### About this task
In the entries that follow, find the line containing "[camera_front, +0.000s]"; from there, copy every line exactly through the line containing "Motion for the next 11".

### Data records
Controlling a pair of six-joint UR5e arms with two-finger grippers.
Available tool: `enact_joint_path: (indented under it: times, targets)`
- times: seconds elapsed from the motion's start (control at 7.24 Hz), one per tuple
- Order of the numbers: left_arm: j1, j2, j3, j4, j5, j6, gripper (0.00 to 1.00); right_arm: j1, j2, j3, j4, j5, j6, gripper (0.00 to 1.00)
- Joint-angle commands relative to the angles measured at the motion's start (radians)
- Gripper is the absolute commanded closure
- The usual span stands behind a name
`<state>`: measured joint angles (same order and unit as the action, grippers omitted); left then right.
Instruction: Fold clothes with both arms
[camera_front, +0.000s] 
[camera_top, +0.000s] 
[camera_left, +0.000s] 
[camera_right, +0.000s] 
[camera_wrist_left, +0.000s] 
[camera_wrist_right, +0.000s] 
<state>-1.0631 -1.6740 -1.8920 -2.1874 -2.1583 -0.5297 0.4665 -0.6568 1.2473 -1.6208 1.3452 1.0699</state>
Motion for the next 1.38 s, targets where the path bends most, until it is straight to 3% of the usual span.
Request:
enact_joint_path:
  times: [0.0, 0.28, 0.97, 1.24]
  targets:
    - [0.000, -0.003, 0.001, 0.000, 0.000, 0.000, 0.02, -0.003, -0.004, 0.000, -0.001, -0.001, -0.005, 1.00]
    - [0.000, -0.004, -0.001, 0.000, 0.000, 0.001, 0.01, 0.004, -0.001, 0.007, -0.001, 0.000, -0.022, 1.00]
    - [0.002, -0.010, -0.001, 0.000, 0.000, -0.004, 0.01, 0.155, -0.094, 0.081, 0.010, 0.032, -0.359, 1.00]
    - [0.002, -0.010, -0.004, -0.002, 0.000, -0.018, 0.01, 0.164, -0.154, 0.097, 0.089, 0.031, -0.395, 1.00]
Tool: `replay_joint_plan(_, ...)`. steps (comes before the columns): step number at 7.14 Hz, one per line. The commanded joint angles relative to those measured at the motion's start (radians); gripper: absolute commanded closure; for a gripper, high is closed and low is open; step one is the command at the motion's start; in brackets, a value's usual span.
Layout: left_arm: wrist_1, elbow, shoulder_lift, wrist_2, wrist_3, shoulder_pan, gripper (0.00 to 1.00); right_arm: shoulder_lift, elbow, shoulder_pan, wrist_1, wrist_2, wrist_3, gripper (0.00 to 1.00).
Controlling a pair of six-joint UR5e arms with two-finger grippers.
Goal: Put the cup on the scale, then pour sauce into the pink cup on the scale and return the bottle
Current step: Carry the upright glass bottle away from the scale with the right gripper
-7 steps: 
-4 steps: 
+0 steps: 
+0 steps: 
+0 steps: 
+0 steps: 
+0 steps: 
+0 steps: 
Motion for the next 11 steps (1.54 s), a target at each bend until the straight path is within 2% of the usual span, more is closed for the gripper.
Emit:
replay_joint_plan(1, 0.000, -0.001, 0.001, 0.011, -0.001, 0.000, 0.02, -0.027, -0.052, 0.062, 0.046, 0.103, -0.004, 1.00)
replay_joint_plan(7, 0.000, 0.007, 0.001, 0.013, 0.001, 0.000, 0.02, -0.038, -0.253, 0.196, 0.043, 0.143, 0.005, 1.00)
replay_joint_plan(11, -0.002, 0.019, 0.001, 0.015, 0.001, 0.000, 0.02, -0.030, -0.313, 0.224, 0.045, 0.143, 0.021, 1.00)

### Output of the exercise
[camera_front, +0.000s] 
[camera_top, +0.000s] 
[camera_left, +0.000s] 
[camera_right, +0.000s] 
[camera_wrist_left, +0.000s] 
[camera_wrist_right, +0.000s] 
<state>-1.0631 -1.6740 -1.8920 -2.1874 -2.1583 -0.5297 0.4665 -0.6568 1.2473 -1.6208 1.3452 1.0699</state>
Motion for the next 1.38 s, targets where the path bends most, until it is straight to 3% of the usual span.
Request:
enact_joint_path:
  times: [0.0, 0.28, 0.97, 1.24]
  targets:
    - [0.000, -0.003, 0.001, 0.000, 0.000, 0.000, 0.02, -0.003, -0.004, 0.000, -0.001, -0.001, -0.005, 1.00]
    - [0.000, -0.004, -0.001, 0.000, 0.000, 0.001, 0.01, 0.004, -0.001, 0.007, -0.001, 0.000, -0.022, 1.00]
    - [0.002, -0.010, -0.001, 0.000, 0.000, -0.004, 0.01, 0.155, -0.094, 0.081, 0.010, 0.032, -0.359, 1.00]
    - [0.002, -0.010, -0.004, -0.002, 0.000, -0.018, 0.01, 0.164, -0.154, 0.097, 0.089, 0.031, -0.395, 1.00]
Tool: `replay_joint_plan(_, ...)`. steps (comes before the columns): step number at 7.14 Hz, one per line. The commanded joint angles relative to those measured at the motion's start (radians); gripper: absolute commanded closure; for a gripper, high is closed and low is open; step one is the command at the motion's start; in brackets, a value's usual span.
Layout: left_arm: wrist_1, elbow, shoulder_lift, wrist_2, wrist_3, shoulder_pan, gripper (0.00 to 1.00); right_arm: shoulder_lift, elbow, shoulder_pan, wrist_1, wrist_2, wrist_3, gripper (0.00 to 1.00).
Controlling a pair of six-joint UR5e arms with two-finger grippers.
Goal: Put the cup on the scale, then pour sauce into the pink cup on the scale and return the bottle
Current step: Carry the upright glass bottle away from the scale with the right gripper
-7 steps: 
-4 steps: 
+0 steps: 
+0 steps: 
+0 steps: 
+0 steps: 
+0 steps: 
+0 steps: 
Motion for the next 11 steps (1.54 s), a target at each bend until the straight path is within 2% of the usual span, more is closed for the gripper.

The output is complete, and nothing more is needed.